Deze regeling vervangt de Regeling aanwijzing vreemdelingen wegens verblijf voor een tijdelijk doel, de Regeling vaststelling bedragen Remigratiewet en de Regeling uitvoering en informatieverstrekking Sociale verzekeringsbank. Dit heeft geleid tot een actuele, transparante regeling waarbij alle overbodige bepalingen geschrapt zijn.

2. Inhoud

In deze regeling worden de formulieren beschreven die moeten worden verstrekt aan de Sociale verzekeringsbank door personen met de Nederlandse nationaliteit die niet beschikken over de nationaliteit van het bestemmingsland waarnaar ze wensen te remigreren of al zijn geremigreerd.

Daarnaast worden de categorieën van vreemdelingen aangewezen die op basis van de Vreemdelingenwet 2000 en het Vreemdelingenbesluit 2000 een tijdelijk verblijfsdoel hebben.

Voorts wordt in de artikelen 5 en 6 van deze regeling verwezen naar de bijlagen 1, 2 en 3, tot berekening van de bedragen van de remigratie-uitkering en kosten van de zelf af te sluiten verzekering tegen ziektekosten in het bestemmingsland.

Ook zijn de regels met betrekking tot de uitvoering van de Remigratiewet en de informatieverstrekking door de Sociale verzekeringsbank vastgesteld.

Tenslotte bevat deze regeling een aantal overgangs- en slotbepalingen.

2.1. Vreemdelingen met een tijdelijk verblijfsdoel

Volgens artikel 2b, eerste lid, onderdeel h, van de Remigratiewet, kunnen enkel vreemdelingen remigratievoorzieningen aanvragen, indien zij onmiddellijk voorafgaande aan de aanvraag ten minste acht jaren ononderbroken rechtmatig verblijf in Nederland hebben gehad als bedoeld in artikel 8, onderdelen a, b, d, e, dan wel l van de Vreemdelingenwet 2000, anders dan voor een verblijf voor een tijdelijk doel en aan de andere voorwaarden van dat artikel voldoen.

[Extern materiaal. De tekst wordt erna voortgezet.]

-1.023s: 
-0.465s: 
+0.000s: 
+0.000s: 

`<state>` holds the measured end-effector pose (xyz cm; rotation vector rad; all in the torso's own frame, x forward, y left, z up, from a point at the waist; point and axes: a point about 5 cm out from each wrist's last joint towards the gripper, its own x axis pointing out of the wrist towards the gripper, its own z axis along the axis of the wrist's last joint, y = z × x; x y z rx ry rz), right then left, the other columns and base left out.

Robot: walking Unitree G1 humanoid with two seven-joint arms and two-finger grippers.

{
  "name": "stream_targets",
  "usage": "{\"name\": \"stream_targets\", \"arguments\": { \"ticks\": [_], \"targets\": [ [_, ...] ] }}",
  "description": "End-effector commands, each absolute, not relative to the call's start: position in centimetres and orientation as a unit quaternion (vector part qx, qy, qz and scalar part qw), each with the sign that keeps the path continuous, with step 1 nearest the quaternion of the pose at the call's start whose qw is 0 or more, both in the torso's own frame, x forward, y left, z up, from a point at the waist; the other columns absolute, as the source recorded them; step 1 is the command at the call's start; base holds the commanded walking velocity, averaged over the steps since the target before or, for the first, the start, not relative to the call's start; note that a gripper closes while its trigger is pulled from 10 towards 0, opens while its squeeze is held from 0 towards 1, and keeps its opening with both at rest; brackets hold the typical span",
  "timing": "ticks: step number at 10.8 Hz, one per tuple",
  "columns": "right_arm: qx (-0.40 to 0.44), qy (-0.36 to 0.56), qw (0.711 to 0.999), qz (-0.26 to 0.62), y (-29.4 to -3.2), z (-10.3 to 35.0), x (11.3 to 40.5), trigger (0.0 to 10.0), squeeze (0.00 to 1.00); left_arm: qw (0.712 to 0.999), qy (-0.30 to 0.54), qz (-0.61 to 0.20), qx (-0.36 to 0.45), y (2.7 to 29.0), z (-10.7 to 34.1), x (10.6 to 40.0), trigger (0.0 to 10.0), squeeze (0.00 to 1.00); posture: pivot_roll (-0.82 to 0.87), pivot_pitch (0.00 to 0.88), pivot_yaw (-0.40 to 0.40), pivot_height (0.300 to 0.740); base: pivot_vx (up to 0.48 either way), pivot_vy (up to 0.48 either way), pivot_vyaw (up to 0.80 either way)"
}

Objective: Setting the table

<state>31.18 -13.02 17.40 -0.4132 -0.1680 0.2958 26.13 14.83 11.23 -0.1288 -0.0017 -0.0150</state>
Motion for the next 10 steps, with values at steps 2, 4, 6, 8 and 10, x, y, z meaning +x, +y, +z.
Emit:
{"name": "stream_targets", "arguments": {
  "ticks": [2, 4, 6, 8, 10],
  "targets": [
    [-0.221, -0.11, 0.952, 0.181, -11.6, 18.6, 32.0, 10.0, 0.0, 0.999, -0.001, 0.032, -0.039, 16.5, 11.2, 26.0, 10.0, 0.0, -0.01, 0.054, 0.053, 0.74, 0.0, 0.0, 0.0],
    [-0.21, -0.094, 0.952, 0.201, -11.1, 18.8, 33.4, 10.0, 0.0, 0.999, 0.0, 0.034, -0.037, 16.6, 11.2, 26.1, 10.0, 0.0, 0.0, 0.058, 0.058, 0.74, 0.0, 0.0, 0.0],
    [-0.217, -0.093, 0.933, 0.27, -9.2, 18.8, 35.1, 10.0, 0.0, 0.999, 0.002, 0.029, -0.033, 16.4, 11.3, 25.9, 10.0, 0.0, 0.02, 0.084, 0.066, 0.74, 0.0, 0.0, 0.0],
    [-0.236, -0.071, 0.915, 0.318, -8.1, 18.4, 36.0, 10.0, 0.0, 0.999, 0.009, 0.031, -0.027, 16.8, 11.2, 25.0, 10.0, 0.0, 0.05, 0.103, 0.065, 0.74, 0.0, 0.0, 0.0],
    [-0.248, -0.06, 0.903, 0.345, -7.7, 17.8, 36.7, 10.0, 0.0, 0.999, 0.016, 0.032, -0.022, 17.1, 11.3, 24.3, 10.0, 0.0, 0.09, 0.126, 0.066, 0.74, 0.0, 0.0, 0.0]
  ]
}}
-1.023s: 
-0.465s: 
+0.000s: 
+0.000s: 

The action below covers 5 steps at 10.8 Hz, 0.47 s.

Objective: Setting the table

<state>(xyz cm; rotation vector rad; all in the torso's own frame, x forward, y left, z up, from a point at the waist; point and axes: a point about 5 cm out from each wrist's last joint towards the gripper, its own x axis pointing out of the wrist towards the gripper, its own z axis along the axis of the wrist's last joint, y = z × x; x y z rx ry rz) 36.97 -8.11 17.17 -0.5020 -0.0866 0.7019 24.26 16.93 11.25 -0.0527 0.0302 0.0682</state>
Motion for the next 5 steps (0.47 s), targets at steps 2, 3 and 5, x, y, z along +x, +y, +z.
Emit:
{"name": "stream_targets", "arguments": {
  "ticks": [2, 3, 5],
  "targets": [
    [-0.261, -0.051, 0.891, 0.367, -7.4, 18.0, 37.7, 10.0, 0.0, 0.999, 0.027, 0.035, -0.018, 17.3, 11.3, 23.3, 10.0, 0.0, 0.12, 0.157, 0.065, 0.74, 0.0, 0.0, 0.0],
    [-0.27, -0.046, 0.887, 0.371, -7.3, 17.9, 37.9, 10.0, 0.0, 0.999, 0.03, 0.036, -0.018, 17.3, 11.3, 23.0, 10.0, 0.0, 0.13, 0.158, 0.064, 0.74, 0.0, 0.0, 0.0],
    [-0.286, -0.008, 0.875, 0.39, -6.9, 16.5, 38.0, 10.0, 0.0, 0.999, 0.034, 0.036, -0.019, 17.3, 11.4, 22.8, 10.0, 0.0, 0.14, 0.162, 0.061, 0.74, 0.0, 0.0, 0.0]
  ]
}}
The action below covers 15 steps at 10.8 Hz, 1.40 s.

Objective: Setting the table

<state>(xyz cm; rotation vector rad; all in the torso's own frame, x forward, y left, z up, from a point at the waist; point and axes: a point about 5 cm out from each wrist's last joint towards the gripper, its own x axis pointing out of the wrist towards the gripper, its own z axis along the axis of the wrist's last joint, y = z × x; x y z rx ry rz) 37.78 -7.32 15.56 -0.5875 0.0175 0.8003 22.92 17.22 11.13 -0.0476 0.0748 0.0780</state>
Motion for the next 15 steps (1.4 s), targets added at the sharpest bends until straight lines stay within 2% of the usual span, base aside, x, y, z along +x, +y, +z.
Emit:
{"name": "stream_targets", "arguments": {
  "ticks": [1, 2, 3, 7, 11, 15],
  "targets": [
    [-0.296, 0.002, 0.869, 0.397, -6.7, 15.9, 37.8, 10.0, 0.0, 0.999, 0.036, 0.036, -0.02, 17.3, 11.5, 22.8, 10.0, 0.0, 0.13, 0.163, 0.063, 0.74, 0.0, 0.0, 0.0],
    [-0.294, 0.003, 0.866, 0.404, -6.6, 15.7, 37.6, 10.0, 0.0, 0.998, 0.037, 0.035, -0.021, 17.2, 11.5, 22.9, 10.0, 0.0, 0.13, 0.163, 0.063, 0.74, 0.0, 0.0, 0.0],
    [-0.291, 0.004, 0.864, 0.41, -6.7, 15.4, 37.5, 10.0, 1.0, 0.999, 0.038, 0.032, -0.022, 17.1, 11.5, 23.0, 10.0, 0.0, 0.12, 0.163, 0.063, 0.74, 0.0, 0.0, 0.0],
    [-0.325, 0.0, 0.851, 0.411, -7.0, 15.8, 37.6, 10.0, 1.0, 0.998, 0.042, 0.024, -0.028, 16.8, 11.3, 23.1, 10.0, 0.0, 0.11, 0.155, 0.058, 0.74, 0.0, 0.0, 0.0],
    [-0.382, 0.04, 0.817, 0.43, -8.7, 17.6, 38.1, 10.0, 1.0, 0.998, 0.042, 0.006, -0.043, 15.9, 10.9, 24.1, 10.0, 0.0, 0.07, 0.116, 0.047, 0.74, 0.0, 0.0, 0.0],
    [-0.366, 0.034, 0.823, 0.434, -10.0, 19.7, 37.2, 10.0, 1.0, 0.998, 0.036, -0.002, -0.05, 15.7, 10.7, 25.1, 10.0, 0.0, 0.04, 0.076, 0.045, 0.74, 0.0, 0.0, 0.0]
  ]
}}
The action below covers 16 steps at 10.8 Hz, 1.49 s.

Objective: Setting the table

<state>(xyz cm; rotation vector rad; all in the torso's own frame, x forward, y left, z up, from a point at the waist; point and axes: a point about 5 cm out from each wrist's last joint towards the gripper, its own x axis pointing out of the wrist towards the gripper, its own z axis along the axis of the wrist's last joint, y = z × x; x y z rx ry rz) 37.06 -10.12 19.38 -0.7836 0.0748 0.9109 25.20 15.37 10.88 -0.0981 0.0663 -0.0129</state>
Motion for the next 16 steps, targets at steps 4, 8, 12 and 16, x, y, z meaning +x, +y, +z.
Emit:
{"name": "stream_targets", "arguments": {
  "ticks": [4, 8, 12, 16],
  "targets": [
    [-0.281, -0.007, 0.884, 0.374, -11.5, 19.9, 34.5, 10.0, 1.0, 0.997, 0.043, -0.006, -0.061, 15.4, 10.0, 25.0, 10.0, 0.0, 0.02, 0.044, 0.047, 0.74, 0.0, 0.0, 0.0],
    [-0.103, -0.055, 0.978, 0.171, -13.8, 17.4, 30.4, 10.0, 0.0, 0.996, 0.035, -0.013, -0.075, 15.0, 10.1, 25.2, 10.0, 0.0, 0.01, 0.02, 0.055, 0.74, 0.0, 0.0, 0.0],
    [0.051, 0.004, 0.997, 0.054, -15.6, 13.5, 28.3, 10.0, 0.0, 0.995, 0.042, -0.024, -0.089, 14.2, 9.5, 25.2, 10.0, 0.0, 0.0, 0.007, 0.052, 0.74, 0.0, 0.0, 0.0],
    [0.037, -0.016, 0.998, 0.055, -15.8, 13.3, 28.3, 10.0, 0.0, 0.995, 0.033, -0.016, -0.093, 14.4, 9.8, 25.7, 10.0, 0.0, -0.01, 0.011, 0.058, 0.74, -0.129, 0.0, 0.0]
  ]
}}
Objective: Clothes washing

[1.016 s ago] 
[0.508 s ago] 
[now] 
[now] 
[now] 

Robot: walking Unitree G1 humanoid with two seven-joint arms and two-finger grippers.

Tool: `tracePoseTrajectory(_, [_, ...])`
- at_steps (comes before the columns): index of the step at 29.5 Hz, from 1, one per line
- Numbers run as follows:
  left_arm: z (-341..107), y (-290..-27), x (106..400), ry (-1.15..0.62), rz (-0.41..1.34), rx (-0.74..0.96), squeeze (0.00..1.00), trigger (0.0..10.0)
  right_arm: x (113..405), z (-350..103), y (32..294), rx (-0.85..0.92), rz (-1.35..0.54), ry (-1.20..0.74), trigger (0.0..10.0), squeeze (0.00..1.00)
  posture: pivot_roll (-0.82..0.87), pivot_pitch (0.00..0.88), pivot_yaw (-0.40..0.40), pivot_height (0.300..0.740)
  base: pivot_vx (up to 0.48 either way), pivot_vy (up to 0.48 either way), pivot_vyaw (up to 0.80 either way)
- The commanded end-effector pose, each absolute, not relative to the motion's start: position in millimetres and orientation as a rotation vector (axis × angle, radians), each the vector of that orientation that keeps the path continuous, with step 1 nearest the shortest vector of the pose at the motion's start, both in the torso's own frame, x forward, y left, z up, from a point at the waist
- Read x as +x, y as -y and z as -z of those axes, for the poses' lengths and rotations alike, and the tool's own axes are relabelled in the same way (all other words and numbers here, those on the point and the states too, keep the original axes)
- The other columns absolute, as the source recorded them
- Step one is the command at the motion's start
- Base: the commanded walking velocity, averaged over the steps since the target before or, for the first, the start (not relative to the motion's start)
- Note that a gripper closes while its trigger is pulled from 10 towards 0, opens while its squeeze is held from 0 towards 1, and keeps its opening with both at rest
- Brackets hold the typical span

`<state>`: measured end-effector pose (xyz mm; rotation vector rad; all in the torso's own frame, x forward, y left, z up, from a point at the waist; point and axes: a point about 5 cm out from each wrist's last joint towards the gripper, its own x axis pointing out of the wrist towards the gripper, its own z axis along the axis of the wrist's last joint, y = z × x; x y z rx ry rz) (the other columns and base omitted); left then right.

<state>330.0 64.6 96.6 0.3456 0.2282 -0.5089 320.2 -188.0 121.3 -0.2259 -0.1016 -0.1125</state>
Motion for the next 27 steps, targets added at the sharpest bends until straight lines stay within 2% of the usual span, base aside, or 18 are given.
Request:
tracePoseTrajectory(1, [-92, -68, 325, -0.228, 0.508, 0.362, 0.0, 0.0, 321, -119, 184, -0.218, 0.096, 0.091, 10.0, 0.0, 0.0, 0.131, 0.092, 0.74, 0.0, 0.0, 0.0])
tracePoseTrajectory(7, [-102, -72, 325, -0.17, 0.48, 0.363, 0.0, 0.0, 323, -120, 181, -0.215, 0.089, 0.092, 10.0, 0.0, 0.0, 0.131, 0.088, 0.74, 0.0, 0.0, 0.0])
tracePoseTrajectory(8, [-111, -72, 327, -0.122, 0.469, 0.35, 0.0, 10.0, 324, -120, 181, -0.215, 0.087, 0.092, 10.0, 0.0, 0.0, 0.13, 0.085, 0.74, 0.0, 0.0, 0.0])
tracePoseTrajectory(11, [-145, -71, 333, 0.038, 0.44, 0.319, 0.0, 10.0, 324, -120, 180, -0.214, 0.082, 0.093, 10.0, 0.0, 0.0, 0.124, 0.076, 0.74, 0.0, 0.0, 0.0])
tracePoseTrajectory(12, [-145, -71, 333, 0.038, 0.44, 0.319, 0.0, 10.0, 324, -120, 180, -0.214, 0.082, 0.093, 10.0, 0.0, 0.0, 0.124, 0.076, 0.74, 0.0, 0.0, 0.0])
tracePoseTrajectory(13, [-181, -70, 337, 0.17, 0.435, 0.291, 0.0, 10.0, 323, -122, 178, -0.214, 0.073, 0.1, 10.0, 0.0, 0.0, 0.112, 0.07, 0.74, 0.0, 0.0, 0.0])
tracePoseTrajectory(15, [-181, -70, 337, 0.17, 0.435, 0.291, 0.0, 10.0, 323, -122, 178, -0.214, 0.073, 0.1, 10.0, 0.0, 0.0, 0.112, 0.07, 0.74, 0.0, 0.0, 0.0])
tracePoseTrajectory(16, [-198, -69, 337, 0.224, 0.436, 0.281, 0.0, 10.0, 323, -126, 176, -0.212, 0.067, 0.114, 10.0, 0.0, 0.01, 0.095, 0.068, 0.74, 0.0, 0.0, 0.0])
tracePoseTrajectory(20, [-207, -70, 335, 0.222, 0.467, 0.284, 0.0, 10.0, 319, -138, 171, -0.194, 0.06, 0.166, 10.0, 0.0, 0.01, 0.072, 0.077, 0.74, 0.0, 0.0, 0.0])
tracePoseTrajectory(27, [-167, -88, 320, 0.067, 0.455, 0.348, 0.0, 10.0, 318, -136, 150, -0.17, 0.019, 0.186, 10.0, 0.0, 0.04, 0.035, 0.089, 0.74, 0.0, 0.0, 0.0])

De categorieën van vreemdelingen, bedoeld in artikel 4 van deze regeling kunnen dus geen aanvraag indienen voor remigratievoorzieningen.

2.2. Hoogte van de remigratievoorzieningen

Aan de Tweede Kamer is naar aanleiding van de motie Van Toorenburg4 toegezegd dat remigratie-uitkeringen bij de heroverweging van de Remigratiewet zullen worden bezien op mogelijke actualisering. Dit om de uitkeringsbedragen van de oudste remigratiebestemmingen beter aan te laten sluiten op de bestaanskosten in deze landen. Indien dit budgettair haalbaar is zal de herziening mogelijk op 1 januari 2016 plaatsvinden.

Categorie

Bedrag

Loonbelasting

A

Laag

Woonlandheffing1

B

Midden

Woonlandheffing

C

Hoog

Woonlandheffing

D

Laag

Bronlandheffing2

E

Midden

Bronlandheffing

F

Hoog

Bronlandheffing

X Noot
1

Op basis van belastingverdragen met het bestemmingsland betaalt de remigrant de belasting over zijn remigratievoorzieningen in het land waar hij woont.

X Noot
2

Op basis van belastingverdragen met het bestemmingsland betaalt de remigrant de belasting over zijn remigratievoorzieningen in Nederland (het land waaruit de inkomsten afkomstig zijn).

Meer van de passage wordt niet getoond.